== Exercise requirements ==
Working from the entries below, give again each line from the first through the one containing "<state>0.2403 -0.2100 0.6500", exactly and with nothing else.

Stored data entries
::::::::::
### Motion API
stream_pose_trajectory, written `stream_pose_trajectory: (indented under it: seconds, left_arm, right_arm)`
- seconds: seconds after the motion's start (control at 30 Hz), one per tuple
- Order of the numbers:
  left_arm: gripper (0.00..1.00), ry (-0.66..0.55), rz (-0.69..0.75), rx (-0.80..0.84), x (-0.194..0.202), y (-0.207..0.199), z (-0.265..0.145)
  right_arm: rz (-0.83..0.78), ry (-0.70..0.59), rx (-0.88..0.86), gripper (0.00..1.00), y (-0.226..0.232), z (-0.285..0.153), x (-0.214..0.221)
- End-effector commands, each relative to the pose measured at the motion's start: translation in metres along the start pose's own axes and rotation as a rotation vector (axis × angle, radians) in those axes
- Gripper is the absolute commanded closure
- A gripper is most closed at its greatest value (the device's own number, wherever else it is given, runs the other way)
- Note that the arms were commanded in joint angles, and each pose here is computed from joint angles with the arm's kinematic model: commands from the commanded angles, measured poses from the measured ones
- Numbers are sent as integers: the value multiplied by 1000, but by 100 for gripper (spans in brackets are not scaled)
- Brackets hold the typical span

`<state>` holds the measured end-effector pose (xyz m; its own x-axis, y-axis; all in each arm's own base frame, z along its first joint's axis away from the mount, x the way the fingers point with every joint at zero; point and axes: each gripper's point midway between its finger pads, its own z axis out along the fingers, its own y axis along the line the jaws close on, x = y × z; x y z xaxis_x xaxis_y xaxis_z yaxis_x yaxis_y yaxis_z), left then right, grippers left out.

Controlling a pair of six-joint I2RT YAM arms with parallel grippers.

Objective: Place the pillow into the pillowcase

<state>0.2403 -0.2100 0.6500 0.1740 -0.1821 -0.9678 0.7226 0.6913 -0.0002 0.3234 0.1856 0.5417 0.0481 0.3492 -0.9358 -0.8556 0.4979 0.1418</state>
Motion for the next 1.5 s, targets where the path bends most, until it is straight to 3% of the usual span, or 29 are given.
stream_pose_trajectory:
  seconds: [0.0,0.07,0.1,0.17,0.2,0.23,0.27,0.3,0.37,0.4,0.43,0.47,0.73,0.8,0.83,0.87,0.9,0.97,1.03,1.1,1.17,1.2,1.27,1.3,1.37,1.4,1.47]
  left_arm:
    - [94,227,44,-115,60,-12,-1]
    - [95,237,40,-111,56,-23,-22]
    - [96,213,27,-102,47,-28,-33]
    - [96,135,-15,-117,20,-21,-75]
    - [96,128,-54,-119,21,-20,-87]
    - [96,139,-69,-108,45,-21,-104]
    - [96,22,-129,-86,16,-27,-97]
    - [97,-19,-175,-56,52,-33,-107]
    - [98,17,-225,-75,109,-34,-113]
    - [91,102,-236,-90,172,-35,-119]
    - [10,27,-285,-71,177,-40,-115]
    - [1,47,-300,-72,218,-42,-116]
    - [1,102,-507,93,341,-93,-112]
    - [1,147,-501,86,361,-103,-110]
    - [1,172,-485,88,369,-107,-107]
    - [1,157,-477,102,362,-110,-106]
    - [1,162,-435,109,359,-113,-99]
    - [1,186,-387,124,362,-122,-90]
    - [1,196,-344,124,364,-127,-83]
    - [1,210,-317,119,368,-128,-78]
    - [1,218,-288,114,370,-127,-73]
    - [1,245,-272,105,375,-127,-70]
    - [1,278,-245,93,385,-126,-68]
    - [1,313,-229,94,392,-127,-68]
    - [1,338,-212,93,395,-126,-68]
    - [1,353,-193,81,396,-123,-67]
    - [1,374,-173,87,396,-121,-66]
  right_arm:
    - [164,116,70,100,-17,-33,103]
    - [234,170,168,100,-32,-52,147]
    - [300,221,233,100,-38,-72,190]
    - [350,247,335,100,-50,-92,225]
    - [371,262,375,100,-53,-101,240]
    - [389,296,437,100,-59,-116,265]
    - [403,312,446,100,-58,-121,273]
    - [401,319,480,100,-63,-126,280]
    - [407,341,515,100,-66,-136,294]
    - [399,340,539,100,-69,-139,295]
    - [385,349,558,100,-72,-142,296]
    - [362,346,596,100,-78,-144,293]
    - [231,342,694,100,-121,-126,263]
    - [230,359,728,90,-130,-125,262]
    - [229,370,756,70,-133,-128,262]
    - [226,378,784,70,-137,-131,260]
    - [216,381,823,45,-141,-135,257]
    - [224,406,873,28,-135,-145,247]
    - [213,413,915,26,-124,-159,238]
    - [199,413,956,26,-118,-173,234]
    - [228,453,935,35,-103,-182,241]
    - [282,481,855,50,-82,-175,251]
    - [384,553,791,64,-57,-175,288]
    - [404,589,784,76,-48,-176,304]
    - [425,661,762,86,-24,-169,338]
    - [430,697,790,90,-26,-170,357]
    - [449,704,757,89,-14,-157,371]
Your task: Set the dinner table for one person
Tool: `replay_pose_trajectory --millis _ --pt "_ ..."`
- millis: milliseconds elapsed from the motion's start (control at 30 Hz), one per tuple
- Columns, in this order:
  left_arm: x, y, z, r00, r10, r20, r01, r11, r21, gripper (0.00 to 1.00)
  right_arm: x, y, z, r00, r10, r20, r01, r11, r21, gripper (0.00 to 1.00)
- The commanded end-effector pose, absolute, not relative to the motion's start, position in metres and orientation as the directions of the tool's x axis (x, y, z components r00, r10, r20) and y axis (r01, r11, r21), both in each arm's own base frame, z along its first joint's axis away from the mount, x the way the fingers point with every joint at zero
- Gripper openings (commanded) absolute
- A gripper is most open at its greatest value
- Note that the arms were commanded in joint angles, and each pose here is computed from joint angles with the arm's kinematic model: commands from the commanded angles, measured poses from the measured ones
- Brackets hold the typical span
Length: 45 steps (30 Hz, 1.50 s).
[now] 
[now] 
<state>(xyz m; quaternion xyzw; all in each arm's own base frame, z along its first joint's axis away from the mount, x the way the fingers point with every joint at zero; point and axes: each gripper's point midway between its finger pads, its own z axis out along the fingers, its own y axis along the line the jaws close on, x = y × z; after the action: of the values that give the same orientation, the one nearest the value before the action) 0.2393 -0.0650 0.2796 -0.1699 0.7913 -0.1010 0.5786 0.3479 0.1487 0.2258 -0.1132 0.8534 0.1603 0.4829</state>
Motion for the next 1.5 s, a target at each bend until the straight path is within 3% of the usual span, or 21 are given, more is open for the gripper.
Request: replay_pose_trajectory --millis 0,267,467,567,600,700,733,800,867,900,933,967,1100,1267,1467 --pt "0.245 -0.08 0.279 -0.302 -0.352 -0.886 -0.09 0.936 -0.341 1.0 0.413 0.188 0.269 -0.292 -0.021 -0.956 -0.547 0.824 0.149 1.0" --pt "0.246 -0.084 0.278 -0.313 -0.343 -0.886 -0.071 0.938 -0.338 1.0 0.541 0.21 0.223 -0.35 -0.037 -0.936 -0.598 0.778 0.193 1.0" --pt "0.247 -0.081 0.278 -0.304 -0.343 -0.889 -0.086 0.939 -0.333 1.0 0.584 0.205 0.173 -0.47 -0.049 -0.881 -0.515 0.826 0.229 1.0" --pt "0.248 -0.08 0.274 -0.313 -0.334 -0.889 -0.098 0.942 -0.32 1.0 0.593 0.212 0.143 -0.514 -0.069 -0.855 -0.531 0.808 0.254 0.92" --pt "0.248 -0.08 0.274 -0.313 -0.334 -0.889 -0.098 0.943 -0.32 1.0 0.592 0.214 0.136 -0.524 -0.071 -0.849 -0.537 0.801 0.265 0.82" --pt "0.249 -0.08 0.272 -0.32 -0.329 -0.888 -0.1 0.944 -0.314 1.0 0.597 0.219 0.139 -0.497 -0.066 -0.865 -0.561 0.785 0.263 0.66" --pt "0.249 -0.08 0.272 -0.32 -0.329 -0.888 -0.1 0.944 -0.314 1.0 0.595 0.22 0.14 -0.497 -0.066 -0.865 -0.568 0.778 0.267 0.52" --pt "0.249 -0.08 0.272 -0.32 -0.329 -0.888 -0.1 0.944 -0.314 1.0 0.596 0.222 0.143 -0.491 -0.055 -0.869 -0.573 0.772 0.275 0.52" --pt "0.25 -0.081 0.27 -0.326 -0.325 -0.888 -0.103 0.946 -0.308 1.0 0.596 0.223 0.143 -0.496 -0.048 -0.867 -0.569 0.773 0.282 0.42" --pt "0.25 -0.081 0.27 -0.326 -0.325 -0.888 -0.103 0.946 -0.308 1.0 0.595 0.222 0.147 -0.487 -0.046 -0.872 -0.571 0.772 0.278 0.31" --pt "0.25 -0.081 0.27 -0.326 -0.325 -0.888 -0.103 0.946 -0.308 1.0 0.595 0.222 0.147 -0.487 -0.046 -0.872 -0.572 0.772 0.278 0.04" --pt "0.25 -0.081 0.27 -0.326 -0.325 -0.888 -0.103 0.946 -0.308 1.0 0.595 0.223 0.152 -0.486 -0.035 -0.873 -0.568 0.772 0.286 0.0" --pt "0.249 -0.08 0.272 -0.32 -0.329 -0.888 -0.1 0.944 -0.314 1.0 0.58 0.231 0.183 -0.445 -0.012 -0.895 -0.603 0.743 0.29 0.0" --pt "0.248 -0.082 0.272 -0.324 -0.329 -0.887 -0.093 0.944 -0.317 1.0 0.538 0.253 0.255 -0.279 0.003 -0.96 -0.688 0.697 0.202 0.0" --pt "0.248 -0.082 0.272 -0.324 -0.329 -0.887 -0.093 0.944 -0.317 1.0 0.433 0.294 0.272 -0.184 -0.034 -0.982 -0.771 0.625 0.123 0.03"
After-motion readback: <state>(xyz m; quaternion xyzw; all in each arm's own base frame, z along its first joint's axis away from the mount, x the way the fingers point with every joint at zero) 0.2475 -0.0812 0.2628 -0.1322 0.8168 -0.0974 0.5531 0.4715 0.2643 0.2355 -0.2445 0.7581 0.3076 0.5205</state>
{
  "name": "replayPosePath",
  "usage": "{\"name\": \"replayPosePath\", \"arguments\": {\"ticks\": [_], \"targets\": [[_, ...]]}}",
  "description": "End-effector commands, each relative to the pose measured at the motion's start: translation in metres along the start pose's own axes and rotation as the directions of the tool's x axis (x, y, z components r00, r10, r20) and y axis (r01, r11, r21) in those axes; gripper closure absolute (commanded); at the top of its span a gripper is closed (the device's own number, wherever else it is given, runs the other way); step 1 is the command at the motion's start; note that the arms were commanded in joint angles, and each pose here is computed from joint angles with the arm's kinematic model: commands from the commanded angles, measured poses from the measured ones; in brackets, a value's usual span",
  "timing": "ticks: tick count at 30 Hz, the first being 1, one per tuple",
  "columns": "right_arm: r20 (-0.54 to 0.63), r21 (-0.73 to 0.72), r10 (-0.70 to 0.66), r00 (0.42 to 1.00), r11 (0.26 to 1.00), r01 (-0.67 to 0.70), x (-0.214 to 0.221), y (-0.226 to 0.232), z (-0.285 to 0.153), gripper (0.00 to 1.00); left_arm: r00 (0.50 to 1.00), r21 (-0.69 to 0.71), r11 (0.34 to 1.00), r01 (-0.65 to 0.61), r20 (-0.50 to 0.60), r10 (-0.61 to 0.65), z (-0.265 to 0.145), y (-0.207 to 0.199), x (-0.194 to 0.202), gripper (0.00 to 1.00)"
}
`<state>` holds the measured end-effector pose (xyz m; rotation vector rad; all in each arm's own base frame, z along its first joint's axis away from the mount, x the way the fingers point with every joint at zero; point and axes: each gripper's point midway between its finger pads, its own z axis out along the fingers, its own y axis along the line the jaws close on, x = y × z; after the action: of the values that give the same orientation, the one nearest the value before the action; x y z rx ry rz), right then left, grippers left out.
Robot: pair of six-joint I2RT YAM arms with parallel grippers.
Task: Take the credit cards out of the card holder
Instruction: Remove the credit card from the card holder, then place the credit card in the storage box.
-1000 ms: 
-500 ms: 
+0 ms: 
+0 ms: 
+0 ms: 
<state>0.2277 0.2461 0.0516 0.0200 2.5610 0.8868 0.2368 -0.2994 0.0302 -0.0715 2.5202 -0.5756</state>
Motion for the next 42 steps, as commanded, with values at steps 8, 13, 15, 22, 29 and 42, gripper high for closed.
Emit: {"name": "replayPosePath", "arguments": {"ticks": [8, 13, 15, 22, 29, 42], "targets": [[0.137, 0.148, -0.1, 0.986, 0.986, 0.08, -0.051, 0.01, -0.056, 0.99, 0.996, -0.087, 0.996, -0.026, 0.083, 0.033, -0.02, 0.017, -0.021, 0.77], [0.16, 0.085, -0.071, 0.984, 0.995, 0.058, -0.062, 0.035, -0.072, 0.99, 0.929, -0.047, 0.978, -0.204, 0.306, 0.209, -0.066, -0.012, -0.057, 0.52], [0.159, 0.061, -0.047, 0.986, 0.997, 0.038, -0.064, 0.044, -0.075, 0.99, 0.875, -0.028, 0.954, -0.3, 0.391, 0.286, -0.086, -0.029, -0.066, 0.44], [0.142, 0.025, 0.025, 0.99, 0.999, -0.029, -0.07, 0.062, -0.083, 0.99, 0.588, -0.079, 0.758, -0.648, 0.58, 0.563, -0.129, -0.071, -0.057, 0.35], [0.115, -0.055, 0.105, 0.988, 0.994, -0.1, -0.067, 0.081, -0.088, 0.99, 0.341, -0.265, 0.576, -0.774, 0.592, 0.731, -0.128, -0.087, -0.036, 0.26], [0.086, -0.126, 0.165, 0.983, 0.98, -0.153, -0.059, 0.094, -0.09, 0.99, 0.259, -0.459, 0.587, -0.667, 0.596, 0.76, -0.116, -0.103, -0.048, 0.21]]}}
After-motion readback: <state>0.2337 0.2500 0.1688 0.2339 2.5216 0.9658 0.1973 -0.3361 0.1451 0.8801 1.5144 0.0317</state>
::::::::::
== Exercise output ==
### Motion API
stream_pose_trajectory, written `stream_pose_trajectory: (indented under it: seconds, left_arm, right_arm)`
- seconds: seconds after the motion's start (control at 30 Hz), one per tuple
- Order of the numbers:
  left_arm: gripper (0.00..1.00), ry (-0.66..0.55), rz (-0.69..0.75), rx (-0.80..0.84), x (-0.194..0.202), y (-0.207..0.199), z (-0.265..0.145)
  right_arm: rz (-0.83..0.78), ry (-0.70..0.59), rx (-0.88..0.86), gripper (0.00..1.00), y (-0.226..0.232), z (-0.285..0.153), x (-0.214..0.221)
- End-effector commands, each relative to the pose measured at the motion's start: translation in metres along the start pose's own axes and rotation as a rotation vector (axis × angle, radians) in those axes
- Gripper is the absolute commanded closure
- A gripper is most closed at its greatest value (the device's own number, wherever else it is given, runs the other way)
- Note that the arms were commanded in joint angles, and each pose here is computed from joint angles with the arm's kinematic model: commands from the commanded angles, measured poses from the measured ones
- Numbers are sent as integers: the value multiplied by 1000, but by 100 for gripper (spans in brackets are not scaled)
- Brackets hold the typical span

`<state>` holds the measured end-effector pose (xyz m; its own x-axis, y-axis; all in each arm's own base frame, z along its first joint's axis away from the mount, x the way the fingers point with every joint at zero; point and axes: each gripper's point midway between its finger pads, its own z axis out along the fingers, its own y axis along the line the jaws close on, x = y × z; x y z xaxis_x xaxis_y xaxis_z yaxis_x yaxis_y yaxis_z), left then right, grippers left out.

Controlling a pair of six-joint I2RT YAM arms with parallel grippers.

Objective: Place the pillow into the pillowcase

<state>0.2403 -0.2100 0.6500 0.1740 -0.1821 -0.9678 0.7226 0.6913 -0.0002 0.3234 0.1856 0.5417 0.0481 0.3492 -0.9358 -0.8556 0.4979 0.1418</state>

This answer is complete as it stands.